Twice in a life
Our farewells were hurried and our last days a logistical frenzy. I said my goodbyes matter-of-factly, unable to grasp the extent of my words at the moment. Coming from different parts of the world, many of us were all in this city for a time—our time together, like passengers on a train journey, crossing paths on our way to our final destination.
Continents and countries away, I'd in all likelihood never see any of these people in my life again. Oceans apart, my son would probably never again meet these friends that he had once learnt and played alongside. What of this period of his young life would he eventually remember?
As I said my farewells, one mum said to me, "Twice in a life, twice in a life—we will see each other again."
I was surprised at that moment, as the expression was not new. I had heard it once before, when a lady who showed us around the city where she lived had told me, "We have a saying that we will always meet someone twice in a lifetime." It was my second time meeting her. The first time we met was when I opened the door to the night train cabin and was surprised to see her and her husband inside—I was not expecting to share a sleeping compartment with someone else. She was the one who gave me her contact and asked me to reach out when I mentioned that I had a trip planned to the area where she lived during that serendipitous encounter on the train.
Knowing and experiencing what I did, the earnest words spoken to me suddenly held new meaning.
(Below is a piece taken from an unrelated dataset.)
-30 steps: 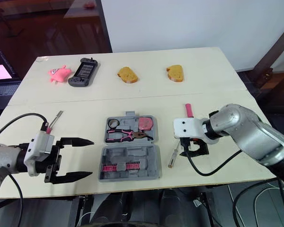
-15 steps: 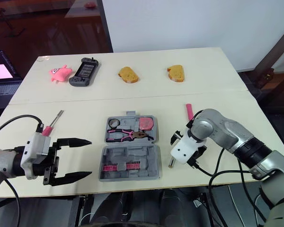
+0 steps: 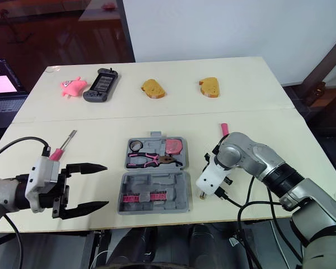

Twice in a life—it almost brings me to tears, for isn't that what we all need?—a little hope in this life—to know that goodbyes are not the end and that there will always be a time for second chances, and that maybe, maybe we can meet someone twice in a life.
I've always been pretty logical and practical, and I've subconsciously held on to many reasonable nevers, not evers, cannots and what have you. For instance, I didn't think I would ever be able to continue speaking Mandarin with my son as he continues growing older, as there'd come a point when I wouldn't be able to keep up with the level of language proficiency required for his increasing intellect. It made a lot of sense to me logically, until one day, someone simply told me, "You can do it." It was a mind-blowing moment for me—the possibility of a maybe, that maybe I can actually do it, and maybe this is actually possible.
I know very well that the answer sometimes will eventually be a maybe not. Yet though the possibility is small, there exists still that chance of a maybe, and I think that that little hope can make a world of a difference. Well, as for me, I'm going to stop entertaining my never-ending list of impossibles and start opening my mind to the limitless possibilities of a maybe.